This would also work. [io.path]::GetFileName("Projects\TestEnvironment\11111xx\1111111")
3

@Robin's answer is good if the string is always a path (separated with "\"); in the general case, where the delimiter may be a different character, you can use

$string = "This-is-a-string-with-delimiters"
$lastword = ($string -split "-")[-1]

The -split operator defaults to splitting on a space, but will split on any character you choose to pass it, returning an array of strings, each string being the material before/between/after delimiters - in the example above, each word would be in a separate string in the array. Negative subscripts to an array count from the end of the array rather than the start, and are 1-origin rather than 0-origin - so $x[-1] is the last element of the array $x.
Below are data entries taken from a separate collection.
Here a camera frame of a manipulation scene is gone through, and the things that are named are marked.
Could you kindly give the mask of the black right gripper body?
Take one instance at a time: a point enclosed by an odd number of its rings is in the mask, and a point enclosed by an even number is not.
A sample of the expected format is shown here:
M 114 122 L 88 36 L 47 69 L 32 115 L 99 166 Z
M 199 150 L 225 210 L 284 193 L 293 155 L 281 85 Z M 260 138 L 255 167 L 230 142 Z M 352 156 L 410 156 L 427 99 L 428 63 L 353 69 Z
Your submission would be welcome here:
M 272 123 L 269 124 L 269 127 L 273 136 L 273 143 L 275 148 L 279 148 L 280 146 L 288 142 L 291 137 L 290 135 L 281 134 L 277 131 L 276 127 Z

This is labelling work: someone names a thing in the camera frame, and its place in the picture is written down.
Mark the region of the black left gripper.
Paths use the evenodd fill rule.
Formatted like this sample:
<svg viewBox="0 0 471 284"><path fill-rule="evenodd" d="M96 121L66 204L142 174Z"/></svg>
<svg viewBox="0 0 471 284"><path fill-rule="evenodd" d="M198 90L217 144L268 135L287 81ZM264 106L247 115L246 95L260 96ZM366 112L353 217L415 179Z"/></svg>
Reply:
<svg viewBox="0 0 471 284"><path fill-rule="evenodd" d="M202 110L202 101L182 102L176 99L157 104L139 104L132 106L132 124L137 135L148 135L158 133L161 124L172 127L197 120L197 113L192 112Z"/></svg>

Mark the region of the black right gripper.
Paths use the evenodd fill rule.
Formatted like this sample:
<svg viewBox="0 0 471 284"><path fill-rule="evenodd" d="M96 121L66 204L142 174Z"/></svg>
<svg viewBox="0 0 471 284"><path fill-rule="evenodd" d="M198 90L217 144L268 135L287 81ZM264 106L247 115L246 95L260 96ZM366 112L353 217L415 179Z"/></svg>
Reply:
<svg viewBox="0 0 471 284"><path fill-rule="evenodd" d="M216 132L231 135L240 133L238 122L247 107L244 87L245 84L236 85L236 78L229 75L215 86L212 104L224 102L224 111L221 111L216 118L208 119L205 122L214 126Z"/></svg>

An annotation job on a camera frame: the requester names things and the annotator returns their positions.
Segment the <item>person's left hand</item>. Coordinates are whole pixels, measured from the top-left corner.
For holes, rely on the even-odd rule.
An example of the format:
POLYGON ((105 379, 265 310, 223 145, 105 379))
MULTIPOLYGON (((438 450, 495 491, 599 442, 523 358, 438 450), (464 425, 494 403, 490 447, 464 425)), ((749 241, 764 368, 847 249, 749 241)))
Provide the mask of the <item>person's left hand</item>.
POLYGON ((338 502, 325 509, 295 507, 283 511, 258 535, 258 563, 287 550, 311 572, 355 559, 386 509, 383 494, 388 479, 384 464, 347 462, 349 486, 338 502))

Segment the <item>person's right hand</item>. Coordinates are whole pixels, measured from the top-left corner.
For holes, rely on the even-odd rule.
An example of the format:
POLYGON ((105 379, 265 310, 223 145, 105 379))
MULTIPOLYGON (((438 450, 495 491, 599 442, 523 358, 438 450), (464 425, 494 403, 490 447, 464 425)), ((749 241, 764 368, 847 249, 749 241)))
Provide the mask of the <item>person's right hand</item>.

This technique also works on paths;

$path = "C:\Users\JSmith\Documents\Resume.doc"
$filename = ($path -split "\\")[-1]

will give you $filename -eq Resume.doc. Note that the delimiter passed to -split in this case is escaped, because the delimiter can be a regular expression, and the backslash ("\") is meaningful in regular expressions (it's the character that indicates that another meaningful character is to be "escaped", or its meaning ignored).

2 Comments

These appear to be for directory paths so the delimeter probably is not going to be in question in this case. Note that split supports regex so your last example would fail.
@Matt - Good catch; I'd forgotten that -split supports regular expressions. Fixed/updated.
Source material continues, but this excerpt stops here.